[[ DATA FOR REVIEW, beginning ]]

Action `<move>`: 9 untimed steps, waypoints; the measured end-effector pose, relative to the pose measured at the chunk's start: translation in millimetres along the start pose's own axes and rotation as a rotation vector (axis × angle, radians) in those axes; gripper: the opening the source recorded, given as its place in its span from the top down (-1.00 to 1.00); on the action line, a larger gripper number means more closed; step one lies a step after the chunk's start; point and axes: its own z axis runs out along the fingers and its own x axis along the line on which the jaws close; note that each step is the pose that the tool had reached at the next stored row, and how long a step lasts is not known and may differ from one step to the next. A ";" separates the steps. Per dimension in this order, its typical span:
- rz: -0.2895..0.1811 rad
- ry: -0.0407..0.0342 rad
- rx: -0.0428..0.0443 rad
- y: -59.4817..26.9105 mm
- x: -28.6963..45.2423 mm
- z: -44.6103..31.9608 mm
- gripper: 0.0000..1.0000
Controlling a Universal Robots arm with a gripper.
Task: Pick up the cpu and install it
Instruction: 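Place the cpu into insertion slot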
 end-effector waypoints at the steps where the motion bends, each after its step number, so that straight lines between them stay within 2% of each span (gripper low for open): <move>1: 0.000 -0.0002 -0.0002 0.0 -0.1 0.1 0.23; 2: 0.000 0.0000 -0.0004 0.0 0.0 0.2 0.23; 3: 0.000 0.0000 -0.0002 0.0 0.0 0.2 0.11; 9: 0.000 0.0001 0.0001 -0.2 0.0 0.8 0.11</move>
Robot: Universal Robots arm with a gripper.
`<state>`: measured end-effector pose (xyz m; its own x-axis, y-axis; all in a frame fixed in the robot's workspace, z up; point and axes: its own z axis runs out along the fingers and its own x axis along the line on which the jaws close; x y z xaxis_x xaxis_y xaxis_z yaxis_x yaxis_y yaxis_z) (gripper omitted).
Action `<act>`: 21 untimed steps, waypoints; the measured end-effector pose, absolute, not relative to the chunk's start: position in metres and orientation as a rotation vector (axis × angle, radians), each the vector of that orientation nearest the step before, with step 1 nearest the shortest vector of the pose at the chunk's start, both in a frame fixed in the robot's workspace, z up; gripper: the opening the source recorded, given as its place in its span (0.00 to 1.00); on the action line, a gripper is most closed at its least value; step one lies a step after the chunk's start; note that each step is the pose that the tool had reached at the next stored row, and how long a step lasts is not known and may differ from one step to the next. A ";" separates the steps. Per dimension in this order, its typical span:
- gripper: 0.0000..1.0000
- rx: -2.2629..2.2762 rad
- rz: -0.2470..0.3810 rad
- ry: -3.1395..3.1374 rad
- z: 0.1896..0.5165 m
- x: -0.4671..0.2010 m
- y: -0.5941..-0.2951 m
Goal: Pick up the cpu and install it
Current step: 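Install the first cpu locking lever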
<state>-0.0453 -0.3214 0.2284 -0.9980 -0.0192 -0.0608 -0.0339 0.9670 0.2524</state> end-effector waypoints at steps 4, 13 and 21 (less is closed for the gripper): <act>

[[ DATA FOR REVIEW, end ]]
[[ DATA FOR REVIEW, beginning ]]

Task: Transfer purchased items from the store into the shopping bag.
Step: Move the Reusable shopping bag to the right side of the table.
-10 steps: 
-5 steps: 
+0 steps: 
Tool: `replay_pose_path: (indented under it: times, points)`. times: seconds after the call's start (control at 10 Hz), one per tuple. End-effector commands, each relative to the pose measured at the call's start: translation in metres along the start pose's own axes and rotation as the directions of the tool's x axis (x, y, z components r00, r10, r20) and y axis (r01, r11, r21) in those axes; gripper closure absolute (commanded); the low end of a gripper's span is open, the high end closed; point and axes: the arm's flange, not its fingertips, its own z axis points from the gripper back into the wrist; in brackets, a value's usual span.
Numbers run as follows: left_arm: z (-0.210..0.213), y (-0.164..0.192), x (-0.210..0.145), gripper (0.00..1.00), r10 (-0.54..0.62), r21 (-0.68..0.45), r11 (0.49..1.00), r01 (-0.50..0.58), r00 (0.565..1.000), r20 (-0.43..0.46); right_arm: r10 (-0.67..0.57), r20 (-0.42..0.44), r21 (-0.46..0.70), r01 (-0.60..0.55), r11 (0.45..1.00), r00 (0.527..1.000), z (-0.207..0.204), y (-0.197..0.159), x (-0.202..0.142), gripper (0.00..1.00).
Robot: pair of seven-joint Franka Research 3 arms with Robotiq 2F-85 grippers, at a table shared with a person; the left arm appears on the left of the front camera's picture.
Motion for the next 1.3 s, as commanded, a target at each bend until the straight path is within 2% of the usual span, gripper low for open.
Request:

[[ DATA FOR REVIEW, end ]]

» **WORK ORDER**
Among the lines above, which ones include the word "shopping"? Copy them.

» **TASK SOLUTION**
Task: Transfer purchased items from the store into the shopping bag.
Step: Move the Reusable shopping bag to the right side of the table.

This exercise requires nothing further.